▶ **Required work**
The full listing below should be repeated exactly.

▽

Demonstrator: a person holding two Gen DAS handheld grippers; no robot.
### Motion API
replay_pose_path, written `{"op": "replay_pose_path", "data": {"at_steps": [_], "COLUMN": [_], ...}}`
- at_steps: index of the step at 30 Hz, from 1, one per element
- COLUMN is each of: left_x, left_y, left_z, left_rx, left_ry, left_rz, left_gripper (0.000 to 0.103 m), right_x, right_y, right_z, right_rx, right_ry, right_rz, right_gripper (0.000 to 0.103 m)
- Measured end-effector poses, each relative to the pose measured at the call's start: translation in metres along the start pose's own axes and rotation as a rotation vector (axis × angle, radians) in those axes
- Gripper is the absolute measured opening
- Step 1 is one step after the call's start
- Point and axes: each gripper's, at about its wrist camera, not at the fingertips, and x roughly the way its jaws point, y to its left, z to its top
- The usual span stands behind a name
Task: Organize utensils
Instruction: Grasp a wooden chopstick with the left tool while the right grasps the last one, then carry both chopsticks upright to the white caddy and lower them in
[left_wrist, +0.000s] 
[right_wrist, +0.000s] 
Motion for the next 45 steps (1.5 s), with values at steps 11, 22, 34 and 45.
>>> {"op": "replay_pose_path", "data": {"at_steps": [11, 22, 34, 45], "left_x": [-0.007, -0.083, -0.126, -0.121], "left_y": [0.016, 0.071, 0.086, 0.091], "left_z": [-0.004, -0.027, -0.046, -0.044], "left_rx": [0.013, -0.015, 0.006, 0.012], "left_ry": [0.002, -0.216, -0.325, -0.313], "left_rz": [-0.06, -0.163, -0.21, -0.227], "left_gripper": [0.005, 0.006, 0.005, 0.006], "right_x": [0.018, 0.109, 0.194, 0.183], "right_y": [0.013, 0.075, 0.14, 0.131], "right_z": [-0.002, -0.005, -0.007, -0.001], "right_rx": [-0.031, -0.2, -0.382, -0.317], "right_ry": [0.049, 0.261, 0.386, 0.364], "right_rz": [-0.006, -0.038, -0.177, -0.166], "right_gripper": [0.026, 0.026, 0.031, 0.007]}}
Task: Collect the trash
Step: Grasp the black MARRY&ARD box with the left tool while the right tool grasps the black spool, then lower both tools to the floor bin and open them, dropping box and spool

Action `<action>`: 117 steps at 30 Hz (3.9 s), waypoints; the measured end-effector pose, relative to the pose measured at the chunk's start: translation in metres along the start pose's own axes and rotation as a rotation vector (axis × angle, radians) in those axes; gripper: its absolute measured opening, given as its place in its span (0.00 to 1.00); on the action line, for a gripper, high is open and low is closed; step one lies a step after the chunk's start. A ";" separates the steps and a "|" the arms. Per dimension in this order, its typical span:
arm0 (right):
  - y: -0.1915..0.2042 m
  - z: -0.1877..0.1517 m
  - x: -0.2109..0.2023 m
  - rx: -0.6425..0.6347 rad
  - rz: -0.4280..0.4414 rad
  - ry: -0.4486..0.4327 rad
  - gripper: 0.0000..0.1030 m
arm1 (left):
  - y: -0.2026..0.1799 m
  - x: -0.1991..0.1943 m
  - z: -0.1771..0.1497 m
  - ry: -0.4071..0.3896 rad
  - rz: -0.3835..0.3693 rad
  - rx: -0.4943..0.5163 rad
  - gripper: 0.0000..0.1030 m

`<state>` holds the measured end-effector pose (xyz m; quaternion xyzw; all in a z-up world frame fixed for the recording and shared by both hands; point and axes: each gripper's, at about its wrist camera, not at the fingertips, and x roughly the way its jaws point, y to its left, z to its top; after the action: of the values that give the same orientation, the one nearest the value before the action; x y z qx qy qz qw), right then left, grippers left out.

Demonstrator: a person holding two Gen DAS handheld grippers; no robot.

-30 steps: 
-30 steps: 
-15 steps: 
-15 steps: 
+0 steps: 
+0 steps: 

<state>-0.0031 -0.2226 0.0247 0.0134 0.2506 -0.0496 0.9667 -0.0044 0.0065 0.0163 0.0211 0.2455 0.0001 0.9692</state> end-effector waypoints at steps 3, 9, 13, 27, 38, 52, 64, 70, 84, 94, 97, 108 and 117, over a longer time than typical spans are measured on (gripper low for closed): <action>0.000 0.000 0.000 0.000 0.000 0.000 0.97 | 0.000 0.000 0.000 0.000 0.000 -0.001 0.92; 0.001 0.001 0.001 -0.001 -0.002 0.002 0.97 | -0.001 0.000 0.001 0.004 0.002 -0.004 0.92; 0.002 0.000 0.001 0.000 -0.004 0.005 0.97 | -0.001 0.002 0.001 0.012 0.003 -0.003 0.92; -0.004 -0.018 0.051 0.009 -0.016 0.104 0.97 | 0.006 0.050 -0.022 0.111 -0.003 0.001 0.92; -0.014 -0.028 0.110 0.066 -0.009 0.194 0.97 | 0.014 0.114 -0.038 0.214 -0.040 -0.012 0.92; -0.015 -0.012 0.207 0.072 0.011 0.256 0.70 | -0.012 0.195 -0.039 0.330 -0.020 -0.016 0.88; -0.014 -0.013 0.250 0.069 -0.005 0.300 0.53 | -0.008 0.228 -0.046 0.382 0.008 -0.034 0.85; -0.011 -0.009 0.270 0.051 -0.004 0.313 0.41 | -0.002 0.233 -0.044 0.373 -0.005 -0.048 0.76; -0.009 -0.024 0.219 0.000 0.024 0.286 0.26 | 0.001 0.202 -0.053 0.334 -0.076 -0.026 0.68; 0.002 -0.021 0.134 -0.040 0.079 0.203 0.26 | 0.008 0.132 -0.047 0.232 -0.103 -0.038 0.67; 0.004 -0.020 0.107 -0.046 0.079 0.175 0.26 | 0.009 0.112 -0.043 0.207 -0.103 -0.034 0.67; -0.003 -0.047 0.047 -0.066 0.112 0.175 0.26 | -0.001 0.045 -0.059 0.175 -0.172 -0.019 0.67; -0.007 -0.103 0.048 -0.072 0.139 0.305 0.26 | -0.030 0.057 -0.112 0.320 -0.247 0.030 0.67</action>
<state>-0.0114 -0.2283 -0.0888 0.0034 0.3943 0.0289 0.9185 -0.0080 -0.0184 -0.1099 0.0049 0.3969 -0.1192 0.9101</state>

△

▶ **Solution to the problem**
Demonstrator: a person holding two Gen DAS handheld grippers; no robot.
### Motion API
replay_pose_path, written `{"op": "replay_pose_path", "data": {"at_steps": [_], "COLUMN": [_], ...}}`
- at_steps: index of the step at 30 Hz, from 1, one per element
- COLUMN is each of: left_x, left_y, left_z, left_rx, left_ry, left_rz, left_gripper (0.000 to 0.103 m), right_x, right_y, right_z, right_rx, right_ry, right_rz, right_gripper (0.000 to 0.103 m)
- Measured end-effector poses, each relative to the pose measured at the call's start: translation in metres along the start pose's own axes and rotation as a rotation vector (axis × angle, radians) in those axes
- Gripper is the absolute measured opening
- Step 1 is one step after the call's start
- Point and axes: each gripper's, at about its wrist camera, not at the fingertips, and x roughly the way its jaws point, y to its left, z to its top
- The usual span stands behind a name
Task: Organize utensils
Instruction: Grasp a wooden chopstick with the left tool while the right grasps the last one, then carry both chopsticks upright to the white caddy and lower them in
[left_wrist, +0.000s] 
[right_wrist, +0.000s] 
Motion for the next 45 steps (1.5 s), with values at steps 11, 22, 34 and 45.
>>> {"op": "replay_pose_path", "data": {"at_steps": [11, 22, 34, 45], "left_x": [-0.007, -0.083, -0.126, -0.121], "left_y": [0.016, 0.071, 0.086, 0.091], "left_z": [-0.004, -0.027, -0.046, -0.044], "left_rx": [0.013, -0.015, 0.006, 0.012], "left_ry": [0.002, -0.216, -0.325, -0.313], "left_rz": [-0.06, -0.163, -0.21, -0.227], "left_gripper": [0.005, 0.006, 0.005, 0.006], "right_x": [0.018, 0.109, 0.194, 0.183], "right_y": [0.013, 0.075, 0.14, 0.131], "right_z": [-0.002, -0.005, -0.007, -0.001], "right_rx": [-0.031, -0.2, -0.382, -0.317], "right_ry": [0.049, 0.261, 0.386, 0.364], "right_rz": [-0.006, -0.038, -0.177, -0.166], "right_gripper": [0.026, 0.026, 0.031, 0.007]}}
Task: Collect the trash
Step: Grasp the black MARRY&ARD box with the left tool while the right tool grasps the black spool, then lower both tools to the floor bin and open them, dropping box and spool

Action `<action>`: 117 steps at 30 Hz (3.9 s), waypoints; the measured end-effector pose, relative to the pose measured at the chunk's start: translation in metres along the start pose's own axes and rotation as a rotation vector (axis × angle, radians) in those axes; gripper: its absolute measured opening, given as its place in its span (0.00 to 1.00); on the action line, for a gripper, high is open and low is closed; step one lies a step after the chunk's start. A ";" separates the steps and a "|" the arms. Per dimension in this order, its typical span:
arm0 (right):
  - y: -0.1915..0.2042 m
  - z: -0.1877..0.1517 m
  - x: -0.2109..0.2023 m
  - rx: -0.6425..0.6347 rad
  - rz: -0.4280..0.4414 rad
  - ry: -0.4486..0.4327 rad
  - gripper: 0.0000..0.1030 m
arm1 (left):
  - y: -0.2026..0.1799 m
  - x: -0.1991..0.1943 m
  - z: -0.1771..0.1497 m
  - ry: -0.4071..0.3896 rad
  - rz: -0.3835..0.3693 rad
  - rx: -0.4943..0.5163 rad
  - gripper: 0.0000..0.1030 m

`<state>` holds the measured end-effector pose (xyz m; quaternion xyzw; all in a z-up world frame fixed for the recording and shared by both hands; point and axes: each gripper's, at about its wrist camera, not at the fingertips, and x roughly the way its jaws point, y to its left, z to its top; after the action: of the values that give the same orientation, the one nearest the value before the action; x y z qx qy qz qw), right then left, grippers left out.

Demonstrator: a person holding two Gen DAS handheld grippers; no robot.

-30 steps: 
-30 steps: 
-15 steps: 
-15 steps: 
+0 steps: 
+0 steps: 

<state>-0.0031 -0.2226 0.0247 0.0134 0.2506 -0.0496 0.9667 -0.0044 0.0065 0.0163 0.0211 0.2455 0.0001 0.9692</state> end-effector waypoints at steps 3, 9, 13, 27, 38, 52, 64, 70, 84, 94, 97, 108 and 117, over a longer time than typical spans are measured on (gripper low for closed): <action>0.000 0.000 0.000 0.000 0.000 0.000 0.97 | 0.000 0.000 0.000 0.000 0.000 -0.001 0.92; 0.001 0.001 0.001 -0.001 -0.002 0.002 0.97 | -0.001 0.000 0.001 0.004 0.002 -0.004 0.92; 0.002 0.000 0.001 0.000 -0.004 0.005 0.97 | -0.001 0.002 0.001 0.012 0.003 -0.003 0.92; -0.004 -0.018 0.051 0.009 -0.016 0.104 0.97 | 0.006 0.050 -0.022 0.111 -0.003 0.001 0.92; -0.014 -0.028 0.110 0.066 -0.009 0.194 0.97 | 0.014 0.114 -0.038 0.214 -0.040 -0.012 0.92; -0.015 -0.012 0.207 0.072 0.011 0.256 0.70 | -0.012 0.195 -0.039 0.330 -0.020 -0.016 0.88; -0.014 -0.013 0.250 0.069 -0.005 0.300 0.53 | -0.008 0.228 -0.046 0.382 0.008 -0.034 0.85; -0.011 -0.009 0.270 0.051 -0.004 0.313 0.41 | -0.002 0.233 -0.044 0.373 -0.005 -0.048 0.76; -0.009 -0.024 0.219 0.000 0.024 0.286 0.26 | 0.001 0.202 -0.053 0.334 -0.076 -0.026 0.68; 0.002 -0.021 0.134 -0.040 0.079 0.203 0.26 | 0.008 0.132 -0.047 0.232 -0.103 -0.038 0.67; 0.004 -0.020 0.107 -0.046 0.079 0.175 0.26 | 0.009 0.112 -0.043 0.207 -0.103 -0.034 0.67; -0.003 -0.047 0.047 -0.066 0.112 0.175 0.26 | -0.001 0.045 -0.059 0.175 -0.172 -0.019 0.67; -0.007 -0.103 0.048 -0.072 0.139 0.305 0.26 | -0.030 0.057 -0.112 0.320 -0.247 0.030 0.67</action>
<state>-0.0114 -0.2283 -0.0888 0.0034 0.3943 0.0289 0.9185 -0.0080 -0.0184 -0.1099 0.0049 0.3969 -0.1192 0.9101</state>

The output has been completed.